What is needed. Look below for the line containing "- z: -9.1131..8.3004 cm"; from there, print each line exactly up to and including the line containing "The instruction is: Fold", and stop.

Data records
========
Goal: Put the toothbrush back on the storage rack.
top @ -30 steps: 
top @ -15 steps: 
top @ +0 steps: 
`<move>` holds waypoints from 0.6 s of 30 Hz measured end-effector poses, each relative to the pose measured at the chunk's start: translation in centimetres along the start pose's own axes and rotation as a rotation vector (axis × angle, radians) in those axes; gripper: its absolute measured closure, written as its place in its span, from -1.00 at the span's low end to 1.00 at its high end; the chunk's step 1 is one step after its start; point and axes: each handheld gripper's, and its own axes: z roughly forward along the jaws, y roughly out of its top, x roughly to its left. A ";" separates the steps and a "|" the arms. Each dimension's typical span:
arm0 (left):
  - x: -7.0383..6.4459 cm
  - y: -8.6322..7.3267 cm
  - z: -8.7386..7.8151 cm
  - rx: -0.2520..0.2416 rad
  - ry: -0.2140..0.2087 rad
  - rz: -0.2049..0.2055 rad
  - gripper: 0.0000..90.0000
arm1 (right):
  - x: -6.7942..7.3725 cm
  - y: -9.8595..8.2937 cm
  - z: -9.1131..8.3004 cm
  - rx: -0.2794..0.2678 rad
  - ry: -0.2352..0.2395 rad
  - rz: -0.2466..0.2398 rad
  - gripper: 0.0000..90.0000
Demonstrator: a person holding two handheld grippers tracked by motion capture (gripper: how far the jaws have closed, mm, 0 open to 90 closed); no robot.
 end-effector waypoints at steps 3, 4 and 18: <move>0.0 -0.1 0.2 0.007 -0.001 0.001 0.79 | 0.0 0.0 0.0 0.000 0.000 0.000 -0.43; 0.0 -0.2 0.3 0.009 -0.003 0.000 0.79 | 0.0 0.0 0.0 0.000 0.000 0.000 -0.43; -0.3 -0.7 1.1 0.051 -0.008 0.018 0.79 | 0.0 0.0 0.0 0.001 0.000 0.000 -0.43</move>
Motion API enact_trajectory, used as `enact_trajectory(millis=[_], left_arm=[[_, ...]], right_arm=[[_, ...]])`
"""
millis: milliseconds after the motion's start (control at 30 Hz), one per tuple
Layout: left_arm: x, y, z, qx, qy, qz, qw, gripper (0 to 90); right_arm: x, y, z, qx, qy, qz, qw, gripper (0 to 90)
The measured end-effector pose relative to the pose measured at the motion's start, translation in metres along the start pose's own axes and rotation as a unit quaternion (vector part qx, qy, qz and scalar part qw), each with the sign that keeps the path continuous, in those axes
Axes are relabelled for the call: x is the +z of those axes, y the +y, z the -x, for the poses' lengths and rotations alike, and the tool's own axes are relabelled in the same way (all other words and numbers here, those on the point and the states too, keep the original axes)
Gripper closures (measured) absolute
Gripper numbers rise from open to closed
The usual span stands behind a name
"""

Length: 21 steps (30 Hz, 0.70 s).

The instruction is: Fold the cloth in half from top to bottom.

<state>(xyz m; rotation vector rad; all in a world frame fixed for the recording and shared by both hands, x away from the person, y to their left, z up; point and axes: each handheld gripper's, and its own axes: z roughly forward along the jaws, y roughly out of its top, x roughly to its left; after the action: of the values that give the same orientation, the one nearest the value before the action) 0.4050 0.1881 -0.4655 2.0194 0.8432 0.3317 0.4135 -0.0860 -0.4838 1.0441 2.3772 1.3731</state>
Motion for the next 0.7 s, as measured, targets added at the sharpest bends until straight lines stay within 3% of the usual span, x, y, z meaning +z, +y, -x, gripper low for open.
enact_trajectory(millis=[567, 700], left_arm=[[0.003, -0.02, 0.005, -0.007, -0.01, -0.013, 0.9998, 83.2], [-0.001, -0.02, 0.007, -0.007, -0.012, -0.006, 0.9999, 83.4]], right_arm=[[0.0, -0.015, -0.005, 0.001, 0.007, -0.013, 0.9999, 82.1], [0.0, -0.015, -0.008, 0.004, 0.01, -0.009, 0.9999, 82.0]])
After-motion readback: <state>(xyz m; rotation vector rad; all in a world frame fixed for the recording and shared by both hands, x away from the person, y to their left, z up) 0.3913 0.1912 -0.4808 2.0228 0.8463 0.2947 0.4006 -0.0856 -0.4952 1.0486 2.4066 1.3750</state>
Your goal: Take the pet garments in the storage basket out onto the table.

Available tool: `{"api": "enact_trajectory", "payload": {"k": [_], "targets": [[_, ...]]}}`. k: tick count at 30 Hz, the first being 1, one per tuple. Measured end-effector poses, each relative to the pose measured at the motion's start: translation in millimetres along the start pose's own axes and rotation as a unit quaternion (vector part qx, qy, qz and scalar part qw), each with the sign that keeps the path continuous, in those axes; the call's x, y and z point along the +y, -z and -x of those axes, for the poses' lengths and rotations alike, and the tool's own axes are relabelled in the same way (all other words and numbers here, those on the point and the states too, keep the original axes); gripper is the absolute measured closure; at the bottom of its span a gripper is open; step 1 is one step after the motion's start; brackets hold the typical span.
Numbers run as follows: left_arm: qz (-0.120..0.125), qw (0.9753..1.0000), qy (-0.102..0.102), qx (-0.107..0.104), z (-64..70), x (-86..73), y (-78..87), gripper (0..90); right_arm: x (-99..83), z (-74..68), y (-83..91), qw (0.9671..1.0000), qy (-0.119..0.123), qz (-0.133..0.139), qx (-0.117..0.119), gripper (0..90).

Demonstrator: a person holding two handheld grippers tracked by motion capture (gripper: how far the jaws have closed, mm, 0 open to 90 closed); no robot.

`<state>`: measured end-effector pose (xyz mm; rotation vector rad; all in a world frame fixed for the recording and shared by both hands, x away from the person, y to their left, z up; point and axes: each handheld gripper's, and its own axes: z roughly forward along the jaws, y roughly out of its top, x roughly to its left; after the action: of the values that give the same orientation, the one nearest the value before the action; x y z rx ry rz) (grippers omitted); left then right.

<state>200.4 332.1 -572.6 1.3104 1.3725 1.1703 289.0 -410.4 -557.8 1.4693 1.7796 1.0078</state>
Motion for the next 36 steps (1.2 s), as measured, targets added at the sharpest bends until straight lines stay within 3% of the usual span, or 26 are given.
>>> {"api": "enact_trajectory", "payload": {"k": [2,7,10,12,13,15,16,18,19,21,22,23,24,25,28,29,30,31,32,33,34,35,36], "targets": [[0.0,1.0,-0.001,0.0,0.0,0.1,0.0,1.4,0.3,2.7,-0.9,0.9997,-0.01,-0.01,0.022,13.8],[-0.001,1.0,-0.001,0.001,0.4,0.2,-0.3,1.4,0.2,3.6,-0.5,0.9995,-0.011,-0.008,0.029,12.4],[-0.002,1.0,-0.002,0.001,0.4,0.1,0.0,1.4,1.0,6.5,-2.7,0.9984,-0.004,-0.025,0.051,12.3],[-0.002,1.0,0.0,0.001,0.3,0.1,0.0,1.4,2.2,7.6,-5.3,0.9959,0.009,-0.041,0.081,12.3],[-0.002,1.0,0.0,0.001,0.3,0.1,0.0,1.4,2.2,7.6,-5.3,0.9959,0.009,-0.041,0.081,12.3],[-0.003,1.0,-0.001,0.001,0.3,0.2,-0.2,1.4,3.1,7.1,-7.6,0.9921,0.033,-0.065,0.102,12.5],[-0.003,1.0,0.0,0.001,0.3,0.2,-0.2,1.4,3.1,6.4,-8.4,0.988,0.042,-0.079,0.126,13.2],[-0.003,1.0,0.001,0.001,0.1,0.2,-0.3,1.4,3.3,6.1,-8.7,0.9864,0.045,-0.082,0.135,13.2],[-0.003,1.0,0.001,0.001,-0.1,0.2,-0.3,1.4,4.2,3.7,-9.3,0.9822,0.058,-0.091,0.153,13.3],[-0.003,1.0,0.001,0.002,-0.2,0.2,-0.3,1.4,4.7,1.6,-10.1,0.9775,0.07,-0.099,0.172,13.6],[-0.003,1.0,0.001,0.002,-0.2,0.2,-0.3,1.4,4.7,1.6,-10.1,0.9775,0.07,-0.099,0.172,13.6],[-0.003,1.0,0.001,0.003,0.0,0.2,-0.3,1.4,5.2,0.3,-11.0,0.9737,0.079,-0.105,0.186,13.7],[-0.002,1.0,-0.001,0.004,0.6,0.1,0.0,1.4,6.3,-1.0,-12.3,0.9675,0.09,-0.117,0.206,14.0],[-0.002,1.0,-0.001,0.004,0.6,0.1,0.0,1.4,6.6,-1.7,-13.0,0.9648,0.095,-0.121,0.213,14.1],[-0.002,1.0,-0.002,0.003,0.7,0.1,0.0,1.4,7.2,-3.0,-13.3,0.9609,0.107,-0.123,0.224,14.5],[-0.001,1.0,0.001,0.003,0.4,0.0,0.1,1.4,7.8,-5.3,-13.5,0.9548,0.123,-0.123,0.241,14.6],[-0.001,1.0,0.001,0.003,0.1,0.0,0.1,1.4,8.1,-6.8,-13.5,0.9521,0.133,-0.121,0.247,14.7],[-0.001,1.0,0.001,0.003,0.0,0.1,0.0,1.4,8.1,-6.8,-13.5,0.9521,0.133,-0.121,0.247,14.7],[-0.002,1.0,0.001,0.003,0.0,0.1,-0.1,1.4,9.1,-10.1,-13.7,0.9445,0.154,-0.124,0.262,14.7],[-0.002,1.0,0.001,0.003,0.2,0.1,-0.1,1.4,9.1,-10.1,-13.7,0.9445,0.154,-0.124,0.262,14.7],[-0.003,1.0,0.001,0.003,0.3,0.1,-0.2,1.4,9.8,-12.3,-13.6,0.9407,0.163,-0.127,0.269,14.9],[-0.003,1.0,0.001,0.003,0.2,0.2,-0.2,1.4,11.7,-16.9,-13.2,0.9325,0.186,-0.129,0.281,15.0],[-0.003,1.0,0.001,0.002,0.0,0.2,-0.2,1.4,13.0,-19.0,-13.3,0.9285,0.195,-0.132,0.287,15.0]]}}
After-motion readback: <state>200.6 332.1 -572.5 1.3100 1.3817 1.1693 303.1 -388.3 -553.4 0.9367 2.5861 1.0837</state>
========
Exercise response.
  - z: -9.1131..8.3004 cm
  - rx: -0.2794..0.2678 rad
  - ry: -0.2352..0.2395 rad
  - rz: -0.2466..0.2398 rad
  - gripper: 0.0000..90.0000
Demonstrator: a person holding two handheld grippers tracked by motion capture (gripper: how far the jaws have closed, mm, 0 open to 90 closed); no robot.
 end-effector waypoints at steps 3, 4 and 18: <move>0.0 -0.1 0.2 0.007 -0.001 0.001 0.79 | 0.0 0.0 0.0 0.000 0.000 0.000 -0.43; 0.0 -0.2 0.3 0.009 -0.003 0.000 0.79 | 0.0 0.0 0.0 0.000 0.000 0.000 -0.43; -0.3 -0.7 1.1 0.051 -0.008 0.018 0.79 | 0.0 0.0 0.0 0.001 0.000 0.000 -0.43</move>
Motion API enact_trajectory, used as `enact_trajectory(millis=[_], left_arm=[[_, ...]], right_arm=[[_, ...]])`
"""
millis: milliseconds after the motion's start (control at 30 Hz), one per tuple
Layout: left_arm: x, y, z, qx, qy, qz, qw, gripper (0 to 90); right_arm: x, y, z, qx, qy, qz, qw, gripper (0 to 90)
The measured end-effector pose relative to the pose measured at the motion's start, translation in metres along the start pose's own axes and rotation as a unit quaternion (vector part qx, qy, qz and scalar part qw), each with the sign that keeps the path continuous, in those axes
Axes are relabelled for the call: x is the +z of those axes, y the +y, z the -x, for the poses' lengths and rotations alike, and the tool's own axes are relabelled in the same way (all other words and numbers here, those on the point and the states too, keep the original axes)
Gripper closures (measured) absolute
Gripper numbers rise from open to closed
The usual span stands behind a name
"""

Length: 21 steps (30 Hz, 0.70 s).

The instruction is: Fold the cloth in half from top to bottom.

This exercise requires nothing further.